• [Exercise requirements]
Find all the lines in the material below with the word "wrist", and copy them.

━━━━━━━━

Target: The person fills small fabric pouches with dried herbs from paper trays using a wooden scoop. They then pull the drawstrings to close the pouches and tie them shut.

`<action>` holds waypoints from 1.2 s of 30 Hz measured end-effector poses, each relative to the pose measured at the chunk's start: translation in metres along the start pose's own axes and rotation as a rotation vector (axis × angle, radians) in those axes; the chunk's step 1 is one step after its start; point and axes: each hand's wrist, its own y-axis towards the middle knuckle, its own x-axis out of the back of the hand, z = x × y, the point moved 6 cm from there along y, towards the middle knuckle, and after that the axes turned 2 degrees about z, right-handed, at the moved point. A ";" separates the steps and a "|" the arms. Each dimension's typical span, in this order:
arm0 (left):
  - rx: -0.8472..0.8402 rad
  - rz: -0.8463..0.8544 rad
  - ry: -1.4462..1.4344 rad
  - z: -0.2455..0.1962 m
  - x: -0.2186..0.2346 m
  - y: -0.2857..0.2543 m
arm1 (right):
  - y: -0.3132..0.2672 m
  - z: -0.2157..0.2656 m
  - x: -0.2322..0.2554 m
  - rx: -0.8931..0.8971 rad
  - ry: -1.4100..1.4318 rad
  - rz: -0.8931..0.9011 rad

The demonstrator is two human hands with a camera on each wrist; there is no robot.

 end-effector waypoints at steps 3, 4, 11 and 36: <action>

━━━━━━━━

• [Your solution]
`<action>` holds waypoints from 1.2 s of 30 Hz measured end-effector poses, each relative to the pose measured at the chunk's start: translation in metres along the start pose's own axes and rotation as a rotation vector (axis × angle, radians) in those axes; the chunk's step 1 is one step after its start; point and axes: each hand's wrist, its own y-axis towards the middle knuckle, its own x-axis out of the back of the hand, z = x × y, the point moved 6 cm from there along y, towards the middle knuckle, and after that the axes turned 2 degrees about z, right-handed, at the moved point. A ";" separates the steps and a "|" the arms. Each dimension's typical span, in this order:
The demonstrator is two human hands with a camera on each wrist; there is no robot.

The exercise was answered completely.